Czy to oznacza, że drukarki pozostaną „nieśmiertelne”? Niektórzy uważają, że ich znaczenie w biznesie będzie maleć wraz z wchodzeniem na rynek pracy nowego pokolenia pracowników, należących do generacji millenialsów. Wprawdzie 20-latkowie sprawnie posługują się cyfrowymi dokumentami, ale nadal korzystają z tradycyjnych rozwiązań. Według statystyk Uniwersytetu Princeton przeciętny student tej uczelni drukuje tysiąc stron rocznie. Natomiast w Polsce najbardziej eksploatują drukarki studenci Uniwersytetu Warszawskiego. W roku akademickim 2014/2015 wydrukowali nieco ponad 45 mln stron, co – nawiasem mówiąc – kosztowało 5,4 mln zł. Wszystko wskazuje na to, że w najbliższych latach drukarki będą koegzystować ze smartfonami, tabletami i chmurą.

 

Zawsze można znaleźć oszczędności

Przywiązanie firm do urządzeń drukujących ma swoją cenę. Eksperci z Ediko szacują, że przeciętne koszty druku w polskich firmach oscylują wokół 8 proc. ich rocznych obrotów, zaś średnia światowa mieści się w przedziale 3–5 proc.

W dużej części winę za taki stan rzeczy ponoszą pracownicy, którzy drukują na służbowych urządzeniach zdjęcia z wakacji, uroczystości rodzinnych, prywatne dokumenty i generalnie nadużywają kolorowych wydruków. Innym powszechnym błędem jest drukowanie w innych formatach niż nominalne dla danej drukarki
(np. wielu dokumentów A4 na drukarce wielkoformatowej), co przyspiesza zużycie podzespołów. Ponadto urządzenia często są pozostawiane w trybie czuwania, co zwiększa koszty energii elektrycznej.  Ale również sami właściciele firm nie są bez winy.
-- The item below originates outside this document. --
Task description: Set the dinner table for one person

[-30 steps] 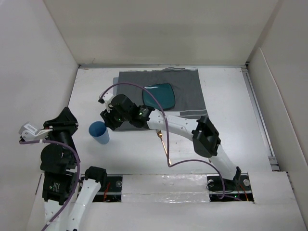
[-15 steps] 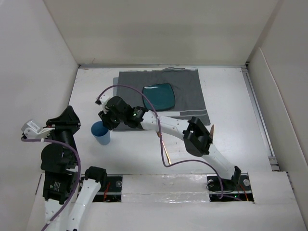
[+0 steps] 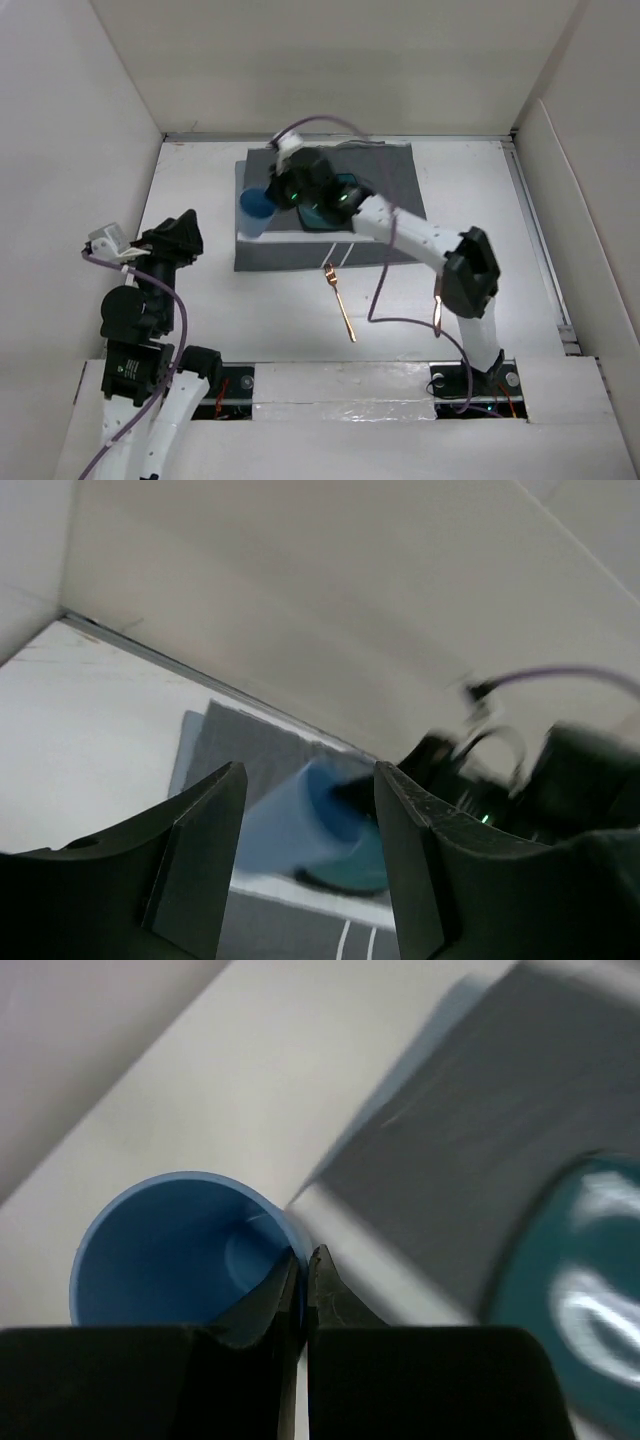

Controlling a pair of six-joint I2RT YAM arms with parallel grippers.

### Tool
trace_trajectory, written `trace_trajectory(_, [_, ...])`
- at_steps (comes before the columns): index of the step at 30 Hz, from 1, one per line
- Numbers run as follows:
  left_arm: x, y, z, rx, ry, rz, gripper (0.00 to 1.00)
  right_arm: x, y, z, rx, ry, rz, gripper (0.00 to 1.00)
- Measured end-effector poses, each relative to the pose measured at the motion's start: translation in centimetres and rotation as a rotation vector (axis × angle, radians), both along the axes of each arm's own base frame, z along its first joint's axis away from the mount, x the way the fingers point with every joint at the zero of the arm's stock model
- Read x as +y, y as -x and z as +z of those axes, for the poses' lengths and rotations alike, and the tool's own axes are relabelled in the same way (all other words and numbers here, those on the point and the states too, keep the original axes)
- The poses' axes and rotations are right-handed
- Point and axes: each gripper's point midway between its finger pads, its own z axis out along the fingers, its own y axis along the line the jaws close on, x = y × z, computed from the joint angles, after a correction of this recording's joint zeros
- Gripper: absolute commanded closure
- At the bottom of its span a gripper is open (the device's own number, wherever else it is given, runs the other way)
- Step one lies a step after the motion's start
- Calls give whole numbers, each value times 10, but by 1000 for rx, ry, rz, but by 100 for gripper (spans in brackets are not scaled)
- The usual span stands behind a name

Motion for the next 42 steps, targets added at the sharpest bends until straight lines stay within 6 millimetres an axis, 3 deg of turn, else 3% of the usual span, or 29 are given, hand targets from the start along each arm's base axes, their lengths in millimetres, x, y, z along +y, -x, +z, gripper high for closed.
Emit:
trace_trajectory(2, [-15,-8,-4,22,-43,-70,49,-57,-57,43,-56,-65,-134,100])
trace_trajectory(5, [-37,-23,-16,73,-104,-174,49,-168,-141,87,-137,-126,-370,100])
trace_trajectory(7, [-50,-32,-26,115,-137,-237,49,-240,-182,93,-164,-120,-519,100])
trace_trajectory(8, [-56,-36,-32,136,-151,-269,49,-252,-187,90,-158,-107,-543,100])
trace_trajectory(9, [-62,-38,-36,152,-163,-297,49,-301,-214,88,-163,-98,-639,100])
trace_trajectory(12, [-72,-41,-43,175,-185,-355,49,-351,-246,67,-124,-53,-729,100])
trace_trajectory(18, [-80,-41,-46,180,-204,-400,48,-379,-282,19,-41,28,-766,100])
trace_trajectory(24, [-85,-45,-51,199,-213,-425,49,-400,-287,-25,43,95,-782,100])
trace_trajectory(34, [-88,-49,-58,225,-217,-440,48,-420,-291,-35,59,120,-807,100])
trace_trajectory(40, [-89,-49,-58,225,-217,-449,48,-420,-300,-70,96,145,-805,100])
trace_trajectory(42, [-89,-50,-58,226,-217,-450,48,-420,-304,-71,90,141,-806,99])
Przedsiębiorcy często zaopatrują się w wadliwe lub mało wydajne tonery i pozostają głusi na apele, żeby nie kupować najtańszych urządzeń ze względu na wysokie koszty eksploatacji.

 

W specjalistycznej prasie oraz witrynach internetowych nie brakuje porad na temat ekonomicznego drukowania, aczkolwiek korzystają z nich nieliczni. Niemniej przedsiębiorcy myślący poważnie o oszczędnościach powinni sięgnąć po konkretne narzędzia. Dlatego warto ich przekonać do wdrożenia systemu zarządzania drukiem (MPS). Oprogramowanie pozwala nie tylko okiełznać swobodę pracowników w zakresie drukowania, ale także uporządkować przepływ dokumentów oraz odpowiednio zabezpieczyć dane. Specjaliści wyliczają, że wdrożenie MPS umożliwia zredukowanie kosztów drukowania o 10–40 proc. Oczywiście wiele zależy od polityki prowadzonej przez określoną firmę. Jednak nawet tam, gdzie na pierwszy rzut oka wszystko działa doskonale, można znaleźć rezerwy.

– Przeprowadzaliśmy audyt u klienta, który był przekonany, że perfekcyjnie zarządza flotą drukującą. Zawsze wybierał urządzenia z jednej linii produktów, aby idealnie dopasować części oraz materiały eksploatacyjne. Ponadto zaopatrywał się w zamienniki. Pomimo tego udało się nam znaleźć oszczędności na poziomie 18 proc. – opowiada Szymon Trela, Product Manager CEE Sharp Electronics Europe.

Zdaniem integratora

• Alan Pajek, wiceprezes zarządu, Ediko

Firmy oferujące rozwiązania MPS gwarantują, że koszt utrzymania drukarek będzie niższy. Przykładowo wydrukowanie jednej kopii kosztuje 0,04 zł w kontrakcie serwisowym, zaś w przypadku tradycyjnego modelu sprzedaży może być nawet dwukrotnie droższe. Jednak niższy koszt wynika m.in. z częstotliwości wizyt serwisowych. Systemy monitoringu druku zapewniają zdalną obsługę, co jest zdecydowanie tańsze.

Producenci zaczęli przykładać dużą wagę do zapewniania serwisu o wysokiej jakości, ponieważ zależy im na powtarzalności zakupów urządzeń. Jeśli klient zostanie źle obsłużony lub narażony na zbyt wysokie koszty, konkurencja bezwzględnie to wykorzysta.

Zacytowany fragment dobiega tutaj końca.